「メタバースでSEL教育」行う不登校支援、発達特性がある子も参加しやすい・・・東京学芸大との共同研究で"社会情動的スキル"の傾向や変化を検証
児童臨床心理学を専門とする東京学芸大学教授の松尾直博氏は、こうした結果や夢中カレッジの授業を見学した実感から、次のように語る。
「予備調査の一部の結果にも表れていますが、不登校状態にある子どもたちは社会性や感情面で苦手意識を持っていることが多い。また、メタバースはコミュニケーションにおいて、表情や声のトーンなどの情報が対面より制限されるという不利な面があります。メタバースの不登校支援がうまくいっていない現場があると聞きますが、そのあたりに課題があるのではないかと思います。
しかし、夢中カレッジは、そのメタバース特有の『制限』が逆に子どもたちの自己表現の助けになっている印象を受けました。声だけで参加する子、テキストでユーモアを発信する子など、自分に合った形で社会性と情緒を発揮しており、他者理解という点でも非常に可能性があると感じています。SEL教育も重要ですが、それを育むためにコミュニティーを作ろうとする空間設計や時間設計がカギになっているとみており、その点を明らかにして学術的な成果につなげたいと考えています」
さらに、この共同研究は教育の担い手を育てるうえでも意味を持つという。荻上氏は、「現在は学校の教員以外にも、多様な場で学びを支える人が増えている。メタバースとSELを掛け合わせた現場の知見を深めることは、将来的な教育人材の育成にもつながる」と指摘する。

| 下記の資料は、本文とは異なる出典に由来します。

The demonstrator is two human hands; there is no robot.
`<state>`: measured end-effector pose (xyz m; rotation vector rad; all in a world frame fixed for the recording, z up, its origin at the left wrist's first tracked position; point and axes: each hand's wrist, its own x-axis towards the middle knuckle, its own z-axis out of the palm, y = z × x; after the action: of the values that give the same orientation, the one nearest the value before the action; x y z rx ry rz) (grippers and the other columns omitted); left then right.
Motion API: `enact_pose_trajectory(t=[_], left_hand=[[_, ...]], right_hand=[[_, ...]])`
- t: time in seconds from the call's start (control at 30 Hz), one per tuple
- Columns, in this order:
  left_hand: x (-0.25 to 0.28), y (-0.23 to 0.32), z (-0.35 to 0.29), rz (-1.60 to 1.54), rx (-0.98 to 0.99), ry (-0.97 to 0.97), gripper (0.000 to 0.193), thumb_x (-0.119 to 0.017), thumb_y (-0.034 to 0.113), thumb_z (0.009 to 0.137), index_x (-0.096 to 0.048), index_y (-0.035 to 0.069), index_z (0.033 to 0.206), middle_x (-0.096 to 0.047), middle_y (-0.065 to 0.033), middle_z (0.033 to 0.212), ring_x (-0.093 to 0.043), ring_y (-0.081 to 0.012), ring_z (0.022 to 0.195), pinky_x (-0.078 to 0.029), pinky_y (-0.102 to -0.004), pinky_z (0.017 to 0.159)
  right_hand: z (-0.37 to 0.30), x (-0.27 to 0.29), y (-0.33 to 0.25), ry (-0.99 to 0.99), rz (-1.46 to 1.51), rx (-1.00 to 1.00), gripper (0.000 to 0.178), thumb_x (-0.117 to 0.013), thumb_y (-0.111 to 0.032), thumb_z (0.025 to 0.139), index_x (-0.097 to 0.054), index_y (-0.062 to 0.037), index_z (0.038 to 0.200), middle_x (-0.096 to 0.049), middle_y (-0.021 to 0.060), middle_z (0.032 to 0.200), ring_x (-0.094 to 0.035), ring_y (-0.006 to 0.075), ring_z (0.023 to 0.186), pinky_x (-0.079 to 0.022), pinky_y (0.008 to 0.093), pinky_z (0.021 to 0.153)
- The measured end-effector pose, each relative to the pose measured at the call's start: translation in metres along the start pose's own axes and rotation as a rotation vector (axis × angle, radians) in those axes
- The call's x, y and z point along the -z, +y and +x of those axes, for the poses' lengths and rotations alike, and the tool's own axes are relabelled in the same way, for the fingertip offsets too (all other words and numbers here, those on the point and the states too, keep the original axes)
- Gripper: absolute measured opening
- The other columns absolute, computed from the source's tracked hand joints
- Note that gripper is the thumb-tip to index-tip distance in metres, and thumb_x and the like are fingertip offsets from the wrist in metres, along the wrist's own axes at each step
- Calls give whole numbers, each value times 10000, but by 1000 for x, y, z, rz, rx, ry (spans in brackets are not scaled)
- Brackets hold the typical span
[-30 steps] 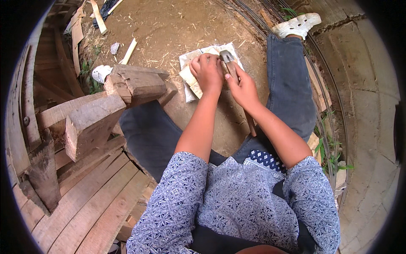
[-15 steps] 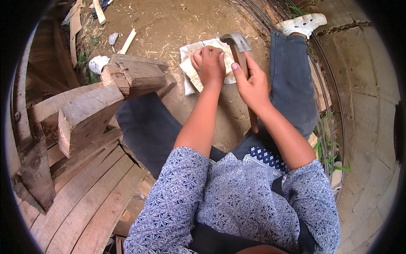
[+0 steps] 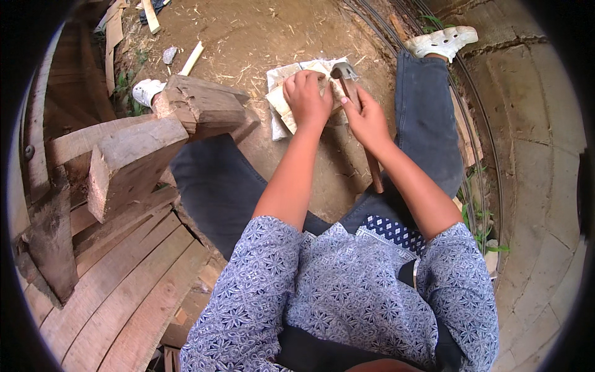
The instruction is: The person assembles a small wooden box by fitting pieces together and using a hammer to secure them. The person repeatedly adjusts the box and hammers the joints to ensure they are tight.
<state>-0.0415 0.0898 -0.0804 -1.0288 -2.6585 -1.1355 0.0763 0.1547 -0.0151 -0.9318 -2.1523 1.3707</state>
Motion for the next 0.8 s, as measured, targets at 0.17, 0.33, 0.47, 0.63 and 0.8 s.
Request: enact_pose_trajectory(t=[0.17, 0.33, 0.47, 0.63, 0.8], left_hand=[[20, -28, -3, 71, -97, -226, 1010, -841, 534, 689, -422, -21, 1422, -410, -222, 1459, -367, -391, 1382, -261, -459, 1185], [43, -32, 8, 235, -170, -416, 1282, -828, 706, 583, -322, -14, 1515, -343, -192, 1569, -250, -370, 1496, -167, -550, 1222], [45, -41, 9, 242, -166, -429, 1289, -802, 743, 574, -328, -2, 1512, -438, -153, 1504, -365, -337, 1417, -184, -593, 1193], [44, -42, 5, 263, -200, -406, 1248, -796, 731, 587, -362, -13, 1490, -469, -151, 1467, -430, -318, 1349, -240, -561, 1168], [43, -42, 9, 292, -207, -439, 1245, -764, 768, 600, -375, -21, 1481, -475, -149, 1460, -439, -314, 1340, -275, -518, 1150]], right_hand=[[-9, 19, -52, 18, 206, 21, 518, -644, -166, 968, -501, 24, 1428, -720, 136, 1038, -622, 108, 939, -501, 278, 814], [-10, 0, 3, 18, 17, 22, 480, -633, -184, 964, -534, -2, 1397, -720, 172, 1070, -672, 156, 964, -514, 311, 846], [-2, -2, -2, 9, 58, 8, 473, -622, -187, 961, -543, -9, 1392, -730, 180, 1051, -692, 190, 952, -522, 334, 834], [-21, 9, -46, 70, 182, 129, 457, -597, -140, 986, -513, 3, 1412, -712, 139, 985, -631, 116, 894, -513, 290, 773], [9, -4, 6, -28, -82, 115, 450, -592, -169, 973, -514, -3, 1383, -676, 213, 977, -681, 214, 857, -521, 323, 762]])
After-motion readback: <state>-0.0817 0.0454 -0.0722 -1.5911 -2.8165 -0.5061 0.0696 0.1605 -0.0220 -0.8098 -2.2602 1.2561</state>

また松尾氏も、臨床心理の視点から「メタバースにおけるスタッフの関わり方は、カウンセラーや臨床心理士の養成において新たな視点を提供できる可能性がある」と期待を寄せる。
課題はオンラインから「リアルへの橋渡し」
東京学芸大学との共同研究は、今後も中長期的な取り組みが検討されているという。「不登校支援という枠組みを超えて、子どもたちのウェルビーイングのために何が必要かという観点から研究を進めたい」と辻田氏は展望を語る。

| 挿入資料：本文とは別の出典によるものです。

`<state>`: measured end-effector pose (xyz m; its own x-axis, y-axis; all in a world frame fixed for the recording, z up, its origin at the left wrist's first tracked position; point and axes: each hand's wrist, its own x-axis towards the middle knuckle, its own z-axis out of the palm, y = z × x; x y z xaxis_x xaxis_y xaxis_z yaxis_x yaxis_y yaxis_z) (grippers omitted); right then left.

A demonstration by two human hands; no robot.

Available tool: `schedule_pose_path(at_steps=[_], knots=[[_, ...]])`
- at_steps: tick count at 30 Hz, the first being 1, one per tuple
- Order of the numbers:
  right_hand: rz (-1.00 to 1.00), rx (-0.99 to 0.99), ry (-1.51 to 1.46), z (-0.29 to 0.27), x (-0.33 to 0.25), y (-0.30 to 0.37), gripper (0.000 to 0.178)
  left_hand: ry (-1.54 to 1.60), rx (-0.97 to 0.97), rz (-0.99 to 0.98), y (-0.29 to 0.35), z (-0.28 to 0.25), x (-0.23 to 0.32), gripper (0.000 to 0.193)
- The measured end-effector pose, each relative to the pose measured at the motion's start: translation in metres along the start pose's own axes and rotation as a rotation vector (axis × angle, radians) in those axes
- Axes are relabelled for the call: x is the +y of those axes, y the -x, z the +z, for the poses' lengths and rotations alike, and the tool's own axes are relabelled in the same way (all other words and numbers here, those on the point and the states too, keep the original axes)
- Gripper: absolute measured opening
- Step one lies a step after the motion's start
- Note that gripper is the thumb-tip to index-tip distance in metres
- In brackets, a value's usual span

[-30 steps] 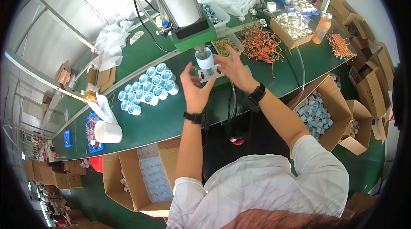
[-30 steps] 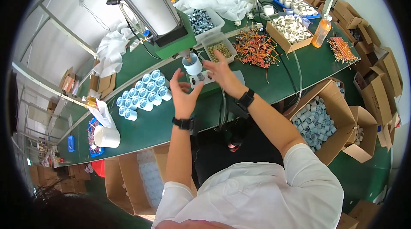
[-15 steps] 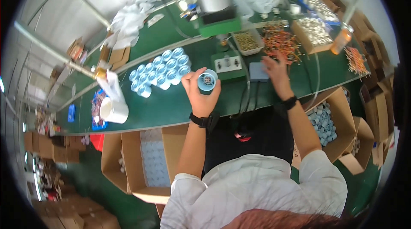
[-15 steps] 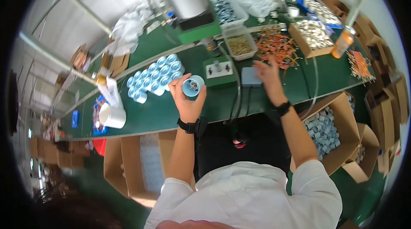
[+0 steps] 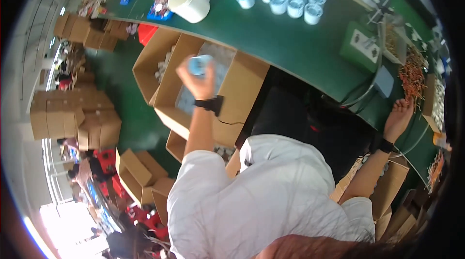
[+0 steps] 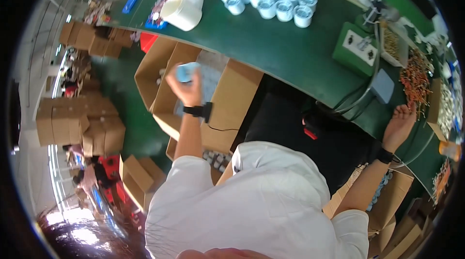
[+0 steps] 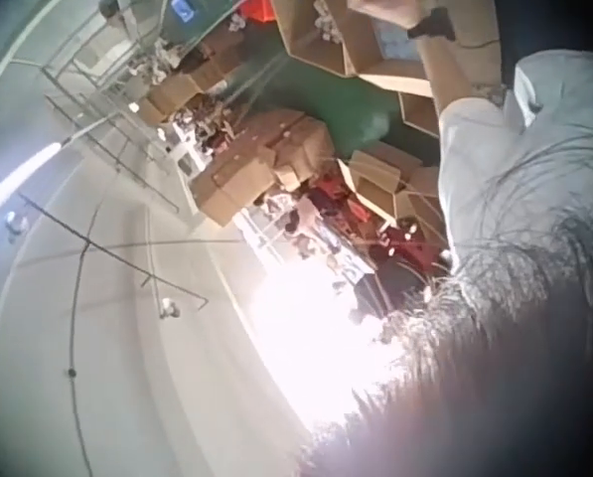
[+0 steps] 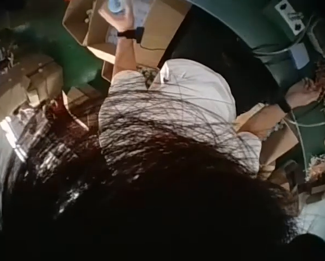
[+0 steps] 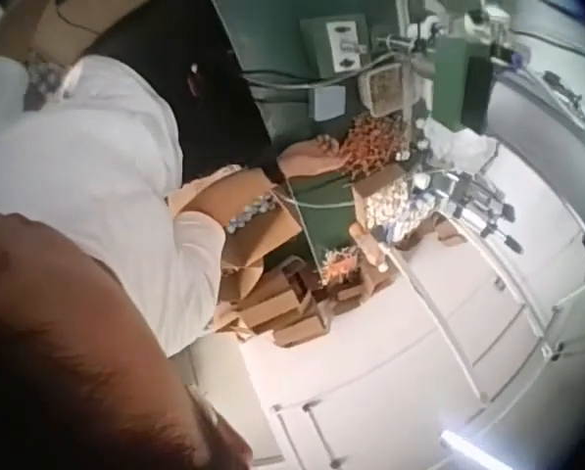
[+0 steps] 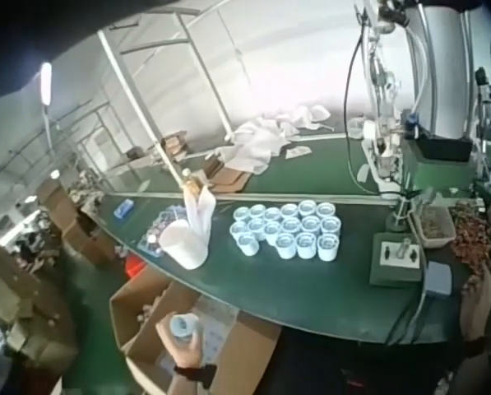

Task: Assembling electronic components by inserting wires into blue plastic housings and using a pressing machine.

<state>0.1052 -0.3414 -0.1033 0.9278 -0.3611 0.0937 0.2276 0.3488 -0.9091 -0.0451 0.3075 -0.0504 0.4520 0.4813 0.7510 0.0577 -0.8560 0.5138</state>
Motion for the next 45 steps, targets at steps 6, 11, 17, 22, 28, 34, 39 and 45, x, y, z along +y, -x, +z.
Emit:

次のステップとして取り組むべき課題は、「このモデルをより多くの子どもに広げることと、オンラインで元気になった子どもたちをリアルへつなげる仕組みをつくること。自治体との連携を進めることで、経済的負担なく参加できる形に広げたい」(辻田氏)とのことで、すでに複数の自治体と協議を進めているという。
メタバースとSEL教育を融合させた取り組みの効果が学術的に検証されることは、不登校の子どもたちにとって学びの選択肢を増やす後押しとなるだろう。